Participants at the aids2031 initiative stand together to plan a way forward for hyper-endemic countries
Dec 2, 2008 – “It’s an enormous responsibility, but there’s an opportunity to strategically influence the course of the epidemic [HIV/AIDS] in the future.”
Nelson Mandela Foundation CEO Achmat Dangor was speaking at an aids2031 strategy meeting today, aimed at finding ways to change the future for SADC countries with extremely high HIV prevalence rates.
“We’ve mapped out a plan,” said aids2031 co-chair Professor Malegapuru Makgoba from the University of KwaZulu-Natal, “that should allow us to make a significant contribution towards ameliorating the hyper-endemic prevalence, particularly with regard to Southern Africa.”
In 2007 the Nelson Mandela Foundation and the Joachim Chissano Foundation were requested to co-chair the aids2031 hyper-endemic pillar (one of nine pillars of the aids2031 initiative). The initiative looks at issues surrounding HIV/AIDS and aims to change the face of the disease by 2031 – 50 years after the first reported case of AIDS.

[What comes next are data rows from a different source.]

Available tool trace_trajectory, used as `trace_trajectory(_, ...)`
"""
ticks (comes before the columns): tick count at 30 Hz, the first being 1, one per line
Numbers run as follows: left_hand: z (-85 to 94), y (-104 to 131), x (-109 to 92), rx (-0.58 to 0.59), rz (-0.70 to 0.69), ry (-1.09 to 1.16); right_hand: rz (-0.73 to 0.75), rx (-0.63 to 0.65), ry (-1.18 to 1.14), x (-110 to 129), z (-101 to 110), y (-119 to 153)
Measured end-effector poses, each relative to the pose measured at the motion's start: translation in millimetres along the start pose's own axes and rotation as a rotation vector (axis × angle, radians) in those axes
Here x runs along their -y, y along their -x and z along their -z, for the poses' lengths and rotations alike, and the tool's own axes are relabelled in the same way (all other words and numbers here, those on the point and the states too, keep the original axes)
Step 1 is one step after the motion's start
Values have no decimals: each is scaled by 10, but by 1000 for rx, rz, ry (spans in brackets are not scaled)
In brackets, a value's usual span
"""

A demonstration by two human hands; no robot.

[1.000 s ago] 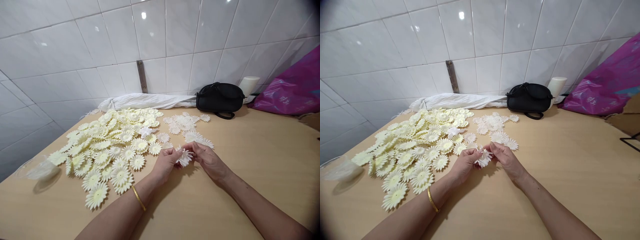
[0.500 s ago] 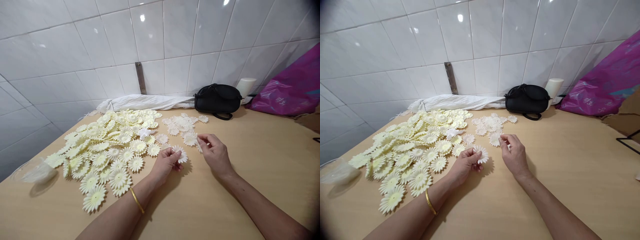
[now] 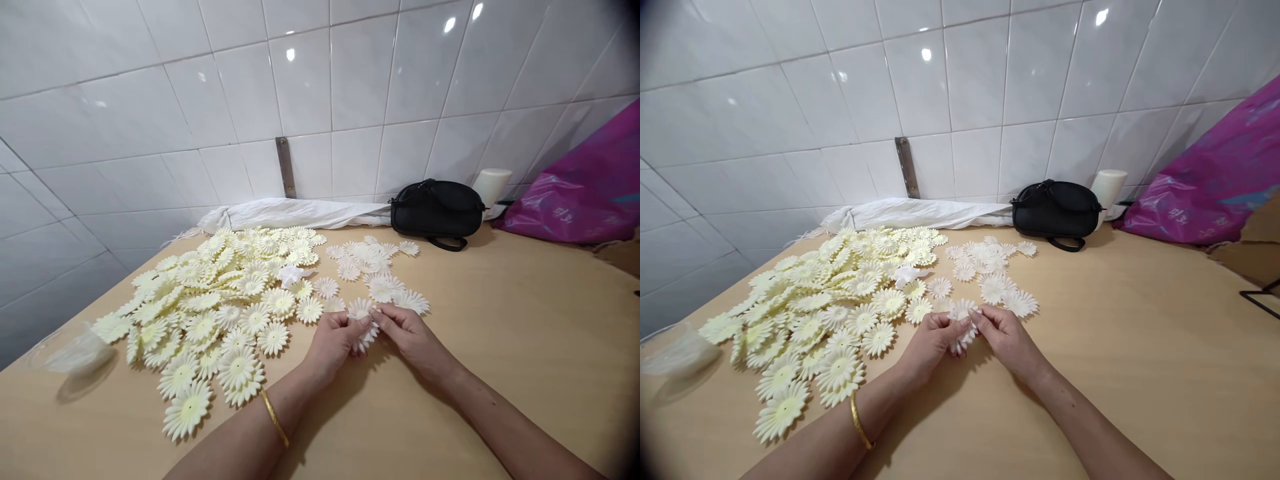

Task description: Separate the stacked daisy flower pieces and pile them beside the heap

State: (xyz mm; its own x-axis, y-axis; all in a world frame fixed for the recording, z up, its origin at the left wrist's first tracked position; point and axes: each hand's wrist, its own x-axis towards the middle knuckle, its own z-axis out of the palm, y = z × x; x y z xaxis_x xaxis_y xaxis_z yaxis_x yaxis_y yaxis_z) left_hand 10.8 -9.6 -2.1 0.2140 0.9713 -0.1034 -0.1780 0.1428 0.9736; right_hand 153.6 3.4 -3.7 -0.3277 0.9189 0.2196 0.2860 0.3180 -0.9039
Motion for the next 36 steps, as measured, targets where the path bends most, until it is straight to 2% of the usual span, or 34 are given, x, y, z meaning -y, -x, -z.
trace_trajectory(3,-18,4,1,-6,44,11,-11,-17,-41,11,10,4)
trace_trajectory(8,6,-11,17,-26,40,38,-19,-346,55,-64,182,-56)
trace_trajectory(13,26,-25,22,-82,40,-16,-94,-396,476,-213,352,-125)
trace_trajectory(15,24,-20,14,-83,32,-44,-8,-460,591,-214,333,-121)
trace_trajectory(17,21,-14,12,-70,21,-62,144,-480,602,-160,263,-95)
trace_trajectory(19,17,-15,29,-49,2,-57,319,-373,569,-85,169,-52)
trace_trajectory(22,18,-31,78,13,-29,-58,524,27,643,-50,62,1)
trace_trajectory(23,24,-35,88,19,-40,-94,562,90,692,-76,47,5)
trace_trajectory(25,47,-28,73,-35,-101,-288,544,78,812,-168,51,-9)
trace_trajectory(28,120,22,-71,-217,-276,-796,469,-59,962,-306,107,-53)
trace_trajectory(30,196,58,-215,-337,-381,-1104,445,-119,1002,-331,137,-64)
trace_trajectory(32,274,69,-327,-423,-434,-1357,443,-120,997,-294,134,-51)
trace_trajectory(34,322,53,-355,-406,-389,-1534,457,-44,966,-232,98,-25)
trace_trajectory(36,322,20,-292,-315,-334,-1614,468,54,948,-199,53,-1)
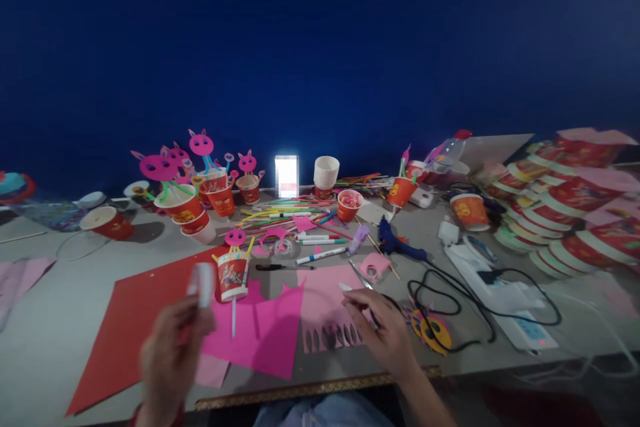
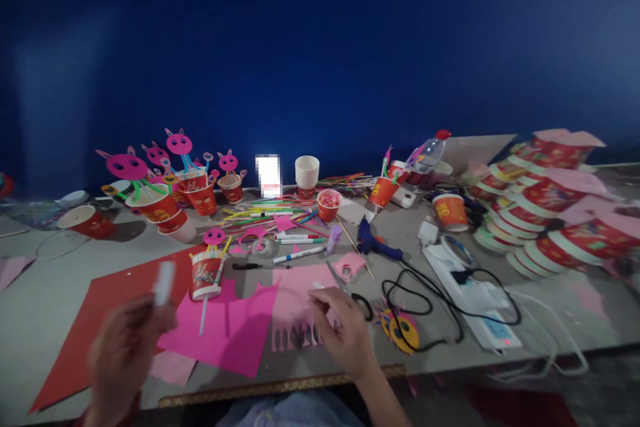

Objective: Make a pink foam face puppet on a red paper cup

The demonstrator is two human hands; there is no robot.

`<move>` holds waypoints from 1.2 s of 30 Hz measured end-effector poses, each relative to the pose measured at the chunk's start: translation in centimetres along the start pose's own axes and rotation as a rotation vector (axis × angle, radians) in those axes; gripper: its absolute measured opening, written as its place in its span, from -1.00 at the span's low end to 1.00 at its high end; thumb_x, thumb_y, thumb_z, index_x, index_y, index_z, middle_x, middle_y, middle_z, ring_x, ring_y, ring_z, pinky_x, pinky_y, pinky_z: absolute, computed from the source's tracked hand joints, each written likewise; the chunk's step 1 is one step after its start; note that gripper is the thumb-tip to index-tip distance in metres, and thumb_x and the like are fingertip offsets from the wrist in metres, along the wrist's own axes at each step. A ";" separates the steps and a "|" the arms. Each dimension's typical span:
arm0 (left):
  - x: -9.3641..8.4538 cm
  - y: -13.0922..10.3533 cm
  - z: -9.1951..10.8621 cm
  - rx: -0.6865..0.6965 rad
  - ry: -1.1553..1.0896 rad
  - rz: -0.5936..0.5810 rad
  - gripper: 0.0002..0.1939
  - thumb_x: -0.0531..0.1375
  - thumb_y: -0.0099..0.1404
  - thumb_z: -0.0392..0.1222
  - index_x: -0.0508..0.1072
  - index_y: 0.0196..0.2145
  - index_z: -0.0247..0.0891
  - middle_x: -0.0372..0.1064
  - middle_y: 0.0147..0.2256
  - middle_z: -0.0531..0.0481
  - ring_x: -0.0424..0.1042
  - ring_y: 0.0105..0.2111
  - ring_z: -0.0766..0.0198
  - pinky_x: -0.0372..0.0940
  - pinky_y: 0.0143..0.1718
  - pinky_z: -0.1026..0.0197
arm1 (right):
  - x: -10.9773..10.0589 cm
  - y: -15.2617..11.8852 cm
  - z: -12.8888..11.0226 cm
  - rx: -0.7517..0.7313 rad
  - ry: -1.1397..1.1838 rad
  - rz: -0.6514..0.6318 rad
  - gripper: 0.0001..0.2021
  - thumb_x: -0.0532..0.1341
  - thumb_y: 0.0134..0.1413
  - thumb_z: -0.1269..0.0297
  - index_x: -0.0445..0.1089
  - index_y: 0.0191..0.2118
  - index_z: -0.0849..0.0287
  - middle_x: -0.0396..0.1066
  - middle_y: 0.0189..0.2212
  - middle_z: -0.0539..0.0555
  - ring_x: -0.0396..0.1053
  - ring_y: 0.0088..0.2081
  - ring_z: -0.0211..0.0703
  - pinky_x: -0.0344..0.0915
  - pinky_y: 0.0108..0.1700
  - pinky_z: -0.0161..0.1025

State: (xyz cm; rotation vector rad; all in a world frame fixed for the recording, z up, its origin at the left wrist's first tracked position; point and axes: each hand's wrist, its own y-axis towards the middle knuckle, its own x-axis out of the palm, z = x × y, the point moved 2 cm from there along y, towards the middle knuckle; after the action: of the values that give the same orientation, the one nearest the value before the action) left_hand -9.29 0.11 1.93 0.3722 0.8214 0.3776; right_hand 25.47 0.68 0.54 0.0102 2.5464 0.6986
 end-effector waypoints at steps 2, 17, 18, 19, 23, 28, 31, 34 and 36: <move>3.2 -1.0 3.6 0.033 -0.279 -0.376 -0.81 0.12 0.38 -0.04 0.39 -0.16 -0.19 0.50 -0.35 0.00 0.47 -0.53 0.29 0.38 -0.54 0.31 | 0.9 0.3 -1.5 -0.003 0.075 -0.109 -0.64 0.14 0.25 0.42 0.29 0.13 0.05 0.48 -0.20 0.09 0.45 -0.31 -0.16 0.38 -0.23 -0.25; 9.0 -2.4 7.1 -0.140 -1.189 -0.732 -0.87 0.18 0.39 -0.15 0.51 -0.24 -0.21 0.46 -0.33 -0.02 0.43 -0.19 0.18 0.17 0.12 0.03 | 2.3 0.2 -0.4 0.122 0.185 -0.144 -0.83 0.10 0.28 0.31 0.40 -0.10 0.09 0.49 -0.24 0.08 0.44 -0.19 -0.08 0.29 -0.13 -0.25; 9.2 -2.5 7.0 -0.153 -1.233 -0.738 -0.86 0.17 0.39 -0.15 0.51 -0.24 -0.21 0.45 -0.35 -0.01 0.42 -0.21 0.18 0.20 0.08 0.03 | 2.5 0.2 -0.4 0.151 0.208 -0.152 -0.83 0.11 0.28 0.29 0.41 -0.11 0.10 0.49 -0.26 0.08 0.43 -0.21 -0.08 0.29 -0.16 -0.25; 9.3 -2.6 7.0 -0.163 -1.278 -0.742 -0.86 0.17 0.39 -0.14 0.50 -0.25 -0.21 0.44 -0.38 -0.01 0.42 -0.25 0.18 0.22 0.03 0.04 | 2.7 0.1 -0.4 0.190 0.243 -0.161 -0.83 0.11 0.28 0.26 0.41 -0.12 0.11 0.47 -0.30 0.07 0.43 -0.26 -0.10 0.30 -0.20 -0.26; 9.8 -3.0 7.3 -0.181 -1.381 -0.768 -0.76 0.17 0.39 -0.04 0.49 -0.29 -0.26 0.44 -0.42 -0.05 0.40 -0.29 0.16 0.24 -0.06 0.05 | 4.3 -0.6 -0.4 0.413 0.487 -0.199 -0.79 0.13 0.28 0.11 0.39 -0.21 0.13 0.33 -0.51 -0.05 0.29 -0.54 -0.25 0.23 -0.48 -0.35; 10.3 -3.3 8.4 -0.163 -1.418 -0.839 -0.69 0.16 0.38 0.03 0.50 -0.23 -0.29 0.42 -0.35 -0.10 0.40 -0.38 0.21 0.29 -0.24 0.14 | 6.6 -1.3 -0.2 0.727 0.806 -0.153 -0.64 0.19 0.18 -0.09 0.34 -0.31 0.14 0.26 -0.65 -0.13 0.17 -0.69 -0.32 0.12 -0.64 -0.39; 10.4 -3.3 9.1 -0.125 -1.325 -0.815 -0.73 0.13 0.40 -0.03 0.49 -0.27 -0.28 0.40 -0.35 -0.07 0.39 -0.41 0.26 0.31 -0.30 0.20 | 6.9 -1.2 0.1 0.782 0.808 -0.146 -0.62 0.21 0.16 -0.11 0.35 -0.29 0.15 0.27 -0.67 -0.13 0.15 -0.70 -0.33 0.08 -0.65 -0.39; 10.1 -3.1 9.4 -0.093 -1.155 -0.797 -0.71 0.12 0.40 0.00 0.48 -0.30 -0.27 0.38 -0.44 -0.02 0.34 -0.50 0.31 0.27 -0.45 0.30 | 6.0 -0.7 0.1 0.638 0.645 -0.163 -0.65 0.22 0.16 -0.06 0.36 -0.31 0.17 0.33 -0.58 -0.07 0.26 -0.57 -0.27 0.20 -0.52 -0.35; 9.9 -3.1 9.4 -0.084 -1.055 -0.813 -0.70 0.12 0.39 0.03 0.48 -0.30 -0.26 0.32 -0.54 0.04 0.29 -0.55 0.33 0.22 -0.54 0.34 | 5.0 -0.2 -0.1 0.523 0.474 -0.151 -0.71 0.20 0.20 0.02 0.39 -0.20 0.17 0.31 -0.54 -0.06 0.28 -0.52 -0.24 0.24 -0.45 -0.33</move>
State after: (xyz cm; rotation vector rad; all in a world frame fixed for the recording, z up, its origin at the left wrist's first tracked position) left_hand 4.55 0.36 0.16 0.0928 -0.1253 -0.5317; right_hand 21.07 1.16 -1.82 -0.1894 3.0682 -0.0519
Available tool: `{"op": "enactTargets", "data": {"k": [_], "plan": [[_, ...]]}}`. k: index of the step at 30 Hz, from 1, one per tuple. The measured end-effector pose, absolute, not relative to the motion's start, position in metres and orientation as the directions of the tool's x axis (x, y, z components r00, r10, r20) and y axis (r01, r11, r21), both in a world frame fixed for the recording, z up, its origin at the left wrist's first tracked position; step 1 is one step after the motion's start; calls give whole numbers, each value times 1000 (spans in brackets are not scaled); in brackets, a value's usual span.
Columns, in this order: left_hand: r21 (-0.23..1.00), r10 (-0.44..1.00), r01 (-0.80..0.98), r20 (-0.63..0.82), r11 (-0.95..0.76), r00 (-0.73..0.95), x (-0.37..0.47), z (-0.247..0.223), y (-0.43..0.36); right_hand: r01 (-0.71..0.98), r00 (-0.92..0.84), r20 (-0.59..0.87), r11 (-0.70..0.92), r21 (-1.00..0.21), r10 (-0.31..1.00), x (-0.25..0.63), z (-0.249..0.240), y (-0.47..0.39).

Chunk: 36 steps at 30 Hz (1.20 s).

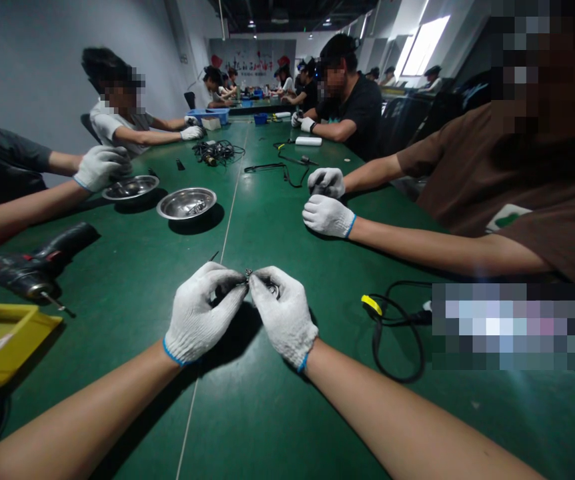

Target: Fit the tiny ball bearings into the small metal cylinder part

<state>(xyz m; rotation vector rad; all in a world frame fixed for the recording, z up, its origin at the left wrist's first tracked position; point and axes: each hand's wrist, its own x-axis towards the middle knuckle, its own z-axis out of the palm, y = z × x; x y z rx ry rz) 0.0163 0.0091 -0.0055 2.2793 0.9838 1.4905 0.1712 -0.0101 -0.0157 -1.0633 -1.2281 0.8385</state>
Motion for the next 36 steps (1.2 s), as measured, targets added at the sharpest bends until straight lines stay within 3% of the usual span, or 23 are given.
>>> {"op": "enactTargets", "data": {"k": [36], "plan": [[519,644,412,716,-749,270,15,-7,9,72,146,285,277,-958,947,173,-12,-11]]}}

“The purpose of this meeting was to agree on the practical next steps,” said Mark Stirling, regional director of UNAIDS in Johannesburg. “To identify those actions which if taken now will have an impact by 2031.”
Those steps are aimed at ensuring that, as UNAIDS executive director Peter Piot pointed out, “we ask the right questions now for 2031”.
At the meeting, aids2031 identified some of these questions as: Why Southern Africa? What will be the picture of Southern Africa in 2031; how do we make sure we have the finances and resources needed? And what are the challenges facing leadership in this period?
“It was a very productive meeting,” said Piot. “The result of the meeting is that we have a good plan for 2009 and then moving forward.”
Some of the challenges facing the Southern African region and concomitantly aids1031 are the downturn in the global economy, the politically volatile nature of a number of countries in the Southern African region at present, as well as the breakdown of the structures of civil society in Zimbabwe and elsewhere in the region.
But these by no means represent an insurmountable crisis.
“I wouldn’t be pessimistic,” said Dangor, “though it will be more complicated.
“The problem in the past has not been a lack of resources, it’s been a lack of political will and a lack of capacity,” Dangor added. “We simply haven’t used the existing resources optimally.”
Aids2031 director Heidi Larson noted though that “when there’s political volatility, other sectors of society need to be stronger”.
The next meeting of the aids 2031 Hyperendemic Pillar will be held in January 2009 to initiate the implementation of the plan.